2005年 2月 1日(火)

もうすぐ節分。

「あ、それはそうと天音さん!」
「・・・・・何ですか、いきなり」

ひそひそと話をしていた筈の咲良が突然上げた声に、私は驚いた。
だがそんな事で驚いたなんて、バレたら恥かしいので必死になってそれを隠したのだが・・・・・良かった、誰も気が付いてはいないようだ。
祥太郎先生は相変わらず暢気にお茶を飲んでいるし、隼人は隼人でうんうん唸っている。

「あのね、もうすぐ節分じゃないですか」
「まぁ、確かに」

明後日は確かに節分だ。

「でね、急なんですけれど。皆で豆まきをしませんか?」

・・・・・・・・・・豆まき?

「それは、内々でという事ですか?」
「ううん、学校で!」

ここでやるの!
そう言って目を輝かせた咲良の言葉に飛びついたのは何と祥太郎先生だった。

「えっ!?やる、やりたいっ!」
「でしょう〜!」
「うんうん、季節ごとの行事は大事だからね!」

またしてもお子様コンビ復活の予感に私の顔は引き攣った。



「節分は、本当に大事な行事だったんだよ?」

どうしてなのか分かる?

ふいに祥太郎先生が教師の顔に戻って聞いてきた。
咲良はきょとんとして顔をふるふると振っている。
隼人もえっ?と言った様子で固まってしまっている。
まぁ、いきなり教師に戻られたんじゃ驚きもするか。

「元々は中国の行事だったんだけど。日本だって随分と昔から、鬼を祓うって事を物凄く大切にしていたんだ。
鬼やらい、とか「ついな」とかって言っていたんだけどね」
「・・・・・・・・・・・そんな難しい言葉、しりませんよー」
「俺も知らないぞ」

おや、二人とも素直な生徒に変身している。
そんな二人の様子に祥太郎先生は満足そうに頷いて、こほんと小さく咳払いをした。

「昔の暦はさ、ちょうど今ぐらいの時期から春になるんだけどね。
鬼っていうか、まぁ・・・・・簡単に言えば「魔」を祓って、よき季節になりますようにってお願いをしていたんだと思うんだ。
平安の頃でも鬼の面を被って、そういう扮装をした者に空弓を引いたりして宮中から追い出して、その年の無事を願ったりね」
「でもさ、鬼なんて本当にはいないでしょ?」
「う〜ん・・・・・そうなんだけど。鬼って一口に言っても、本当の鬼じゃないって言うか」
「じゃぁ、何で鬼なんだよ。
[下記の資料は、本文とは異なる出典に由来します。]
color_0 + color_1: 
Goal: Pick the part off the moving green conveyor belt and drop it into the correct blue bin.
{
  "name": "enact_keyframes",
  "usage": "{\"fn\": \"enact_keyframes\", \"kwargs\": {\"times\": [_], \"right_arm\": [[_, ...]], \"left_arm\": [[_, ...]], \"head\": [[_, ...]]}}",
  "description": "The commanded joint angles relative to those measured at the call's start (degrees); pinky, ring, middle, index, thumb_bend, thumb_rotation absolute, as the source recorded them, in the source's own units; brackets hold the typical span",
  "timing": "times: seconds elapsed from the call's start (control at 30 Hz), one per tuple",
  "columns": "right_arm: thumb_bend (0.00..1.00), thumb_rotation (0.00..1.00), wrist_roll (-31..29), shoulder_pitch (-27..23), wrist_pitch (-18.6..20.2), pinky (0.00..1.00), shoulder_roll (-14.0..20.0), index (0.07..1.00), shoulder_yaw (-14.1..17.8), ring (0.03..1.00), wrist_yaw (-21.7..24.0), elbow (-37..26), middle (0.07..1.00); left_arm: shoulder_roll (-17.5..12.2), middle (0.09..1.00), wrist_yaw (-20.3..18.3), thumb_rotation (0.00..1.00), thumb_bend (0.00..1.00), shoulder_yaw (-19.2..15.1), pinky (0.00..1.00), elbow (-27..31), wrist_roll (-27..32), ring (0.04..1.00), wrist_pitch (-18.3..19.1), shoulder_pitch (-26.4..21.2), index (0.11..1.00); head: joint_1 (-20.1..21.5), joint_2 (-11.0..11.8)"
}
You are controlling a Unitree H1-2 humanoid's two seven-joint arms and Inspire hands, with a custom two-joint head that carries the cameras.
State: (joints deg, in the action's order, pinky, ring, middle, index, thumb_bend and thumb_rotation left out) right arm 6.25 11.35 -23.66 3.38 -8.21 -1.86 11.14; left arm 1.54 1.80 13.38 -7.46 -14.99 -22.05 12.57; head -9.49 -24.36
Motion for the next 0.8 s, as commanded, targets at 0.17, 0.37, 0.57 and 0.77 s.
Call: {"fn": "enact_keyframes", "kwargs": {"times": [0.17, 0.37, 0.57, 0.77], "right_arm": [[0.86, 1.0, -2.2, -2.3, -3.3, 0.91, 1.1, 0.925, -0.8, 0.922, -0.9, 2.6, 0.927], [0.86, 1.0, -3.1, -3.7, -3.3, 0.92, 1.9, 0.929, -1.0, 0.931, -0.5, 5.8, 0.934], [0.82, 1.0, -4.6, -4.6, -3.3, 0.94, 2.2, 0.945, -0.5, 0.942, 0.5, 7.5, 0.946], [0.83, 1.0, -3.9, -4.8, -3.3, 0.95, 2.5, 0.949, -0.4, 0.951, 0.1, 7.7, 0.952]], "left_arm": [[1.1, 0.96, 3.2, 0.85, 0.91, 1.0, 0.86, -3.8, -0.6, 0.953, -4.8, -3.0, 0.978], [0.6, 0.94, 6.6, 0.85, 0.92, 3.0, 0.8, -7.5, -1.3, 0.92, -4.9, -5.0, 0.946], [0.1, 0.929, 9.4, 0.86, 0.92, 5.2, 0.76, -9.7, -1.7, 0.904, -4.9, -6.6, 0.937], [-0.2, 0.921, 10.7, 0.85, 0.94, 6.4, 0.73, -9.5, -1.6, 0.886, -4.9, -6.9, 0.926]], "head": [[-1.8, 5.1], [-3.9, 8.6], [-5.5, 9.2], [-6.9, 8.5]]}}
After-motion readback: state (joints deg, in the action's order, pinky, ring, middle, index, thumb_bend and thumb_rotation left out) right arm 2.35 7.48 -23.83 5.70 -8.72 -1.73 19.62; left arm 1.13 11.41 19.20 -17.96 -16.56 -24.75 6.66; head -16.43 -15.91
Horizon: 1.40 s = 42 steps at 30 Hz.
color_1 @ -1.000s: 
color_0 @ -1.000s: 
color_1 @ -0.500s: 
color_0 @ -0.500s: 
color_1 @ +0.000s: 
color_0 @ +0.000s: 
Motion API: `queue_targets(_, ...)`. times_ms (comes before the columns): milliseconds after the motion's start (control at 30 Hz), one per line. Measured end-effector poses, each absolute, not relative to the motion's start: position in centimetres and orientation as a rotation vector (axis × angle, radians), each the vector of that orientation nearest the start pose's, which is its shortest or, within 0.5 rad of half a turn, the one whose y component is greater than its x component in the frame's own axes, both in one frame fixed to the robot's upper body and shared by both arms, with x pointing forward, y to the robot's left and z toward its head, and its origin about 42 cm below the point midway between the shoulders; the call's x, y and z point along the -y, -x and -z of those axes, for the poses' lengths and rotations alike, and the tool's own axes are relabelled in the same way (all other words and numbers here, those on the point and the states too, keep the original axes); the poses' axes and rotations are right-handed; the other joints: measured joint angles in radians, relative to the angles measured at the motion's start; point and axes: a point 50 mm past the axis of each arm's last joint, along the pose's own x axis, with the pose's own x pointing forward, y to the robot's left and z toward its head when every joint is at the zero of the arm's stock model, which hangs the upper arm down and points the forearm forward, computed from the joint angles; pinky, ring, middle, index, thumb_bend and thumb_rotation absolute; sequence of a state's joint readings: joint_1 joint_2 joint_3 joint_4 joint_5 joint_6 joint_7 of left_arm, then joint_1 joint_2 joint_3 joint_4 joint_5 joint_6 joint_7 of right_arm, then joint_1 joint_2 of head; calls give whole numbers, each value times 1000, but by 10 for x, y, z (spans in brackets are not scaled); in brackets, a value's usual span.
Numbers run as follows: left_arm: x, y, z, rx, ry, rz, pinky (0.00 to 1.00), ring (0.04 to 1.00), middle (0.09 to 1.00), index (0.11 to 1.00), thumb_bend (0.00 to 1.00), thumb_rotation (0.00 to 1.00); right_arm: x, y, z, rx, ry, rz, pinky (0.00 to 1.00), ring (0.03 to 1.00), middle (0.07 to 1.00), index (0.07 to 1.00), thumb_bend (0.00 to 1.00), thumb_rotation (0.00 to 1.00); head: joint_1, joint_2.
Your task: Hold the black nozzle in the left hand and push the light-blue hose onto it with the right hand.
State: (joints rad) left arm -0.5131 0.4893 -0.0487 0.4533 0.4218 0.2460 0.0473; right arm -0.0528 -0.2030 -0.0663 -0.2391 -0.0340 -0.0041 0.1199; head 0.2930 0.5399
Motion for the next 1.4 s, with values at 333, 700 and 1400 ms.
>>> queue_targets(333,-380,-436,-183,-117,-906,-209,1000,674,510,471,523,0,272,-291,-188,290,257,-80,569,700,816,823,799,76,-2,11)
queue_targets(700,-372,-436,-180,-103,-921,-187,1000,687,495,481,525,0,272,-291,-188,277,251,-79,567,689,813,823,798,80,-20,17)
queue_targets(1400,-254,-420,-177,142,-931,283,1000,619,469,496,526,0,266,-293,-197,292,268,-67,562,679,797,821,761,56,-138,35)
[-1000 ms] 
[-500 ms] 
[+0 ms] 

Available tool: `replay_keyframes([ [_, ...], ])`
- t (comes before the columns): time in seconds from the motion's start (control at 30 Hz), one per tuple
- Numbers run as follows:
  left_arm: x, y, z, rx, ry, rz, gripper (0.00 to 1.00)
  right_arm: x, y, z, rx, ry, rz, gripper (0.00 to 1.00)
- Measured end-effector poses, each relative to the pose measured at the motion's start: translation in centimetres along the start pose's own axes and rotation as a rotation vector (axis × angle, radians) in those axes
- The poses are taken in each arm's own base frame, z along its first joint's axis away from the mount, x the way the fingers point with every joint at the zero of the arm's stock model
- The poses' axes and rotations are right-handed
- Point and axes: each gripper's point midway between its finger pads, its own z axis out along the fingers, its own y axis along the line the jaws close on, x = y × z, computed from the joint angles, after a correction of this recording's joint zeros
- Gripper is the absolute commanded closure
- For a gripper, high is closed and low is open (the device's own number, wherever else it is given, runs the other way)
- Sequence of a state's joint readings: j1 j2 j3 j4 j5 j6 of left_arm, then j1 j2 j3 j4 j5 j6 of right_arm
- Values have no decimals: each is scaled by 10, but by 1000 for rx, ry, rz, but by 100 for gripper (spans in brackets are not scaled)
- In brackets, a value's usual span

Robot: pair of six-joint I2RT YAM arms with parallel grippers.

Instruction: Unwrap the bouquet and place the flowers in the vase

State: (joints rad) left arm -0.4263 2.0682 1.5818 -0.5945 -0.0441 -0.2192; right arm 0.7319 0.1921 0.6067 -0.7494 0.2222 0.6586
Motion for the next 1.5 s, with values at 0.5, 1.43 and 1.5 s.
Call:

いないもん祓っても仕方ないじゃん」
「・・・・・・隼人くんはさ、嫌な気持ちとか悪い心とかってどう思う?」

おや、隼人が捕まった。

「どうって言われても。そういう気持ちって、仕方ないんじゃねぇの?なぁ?」

隼人は困ったように顔を顰めて、咲良に同意を求めている。

「そう、それなんだ。人の心に住むそういう負の感情を、昔の人は鬼って言う言葉で表現したんじゃないのかな。
つまり、心の中からそういうマイナスの感情を追い払って、穏やかで優しい気持ちで過ごせたら皆が幸せになれるって考えたんだよ。
考えてごらんよ、今だって気持ちを表したり状況を言い表したりするのに「鬼」のつく言葉って幾つかあるじゃない。
あ、今応えなくてもいいから。そうだね、今度の試験にこれ出そうかなぁ?」

それまでにちゃんと勉強しておいてね?
そういい残して祥太郎先生は出て行ってしまった。
講義をした事で、自分の立場を思い出しでもしたのだろう。

咲良と隼人は顔を見合わせながら、何だったんだといった様子で祥太郎先生の出て行ったドアを見ている。
・・・・・・・・・・・豆まき、本当にやるきだろうか。
ああでも祥太郎先生が随分乗り気だったからな。
今夜辺り直哉にでも強請って、明日にはここへ直哉がやってくる事請け合いだな。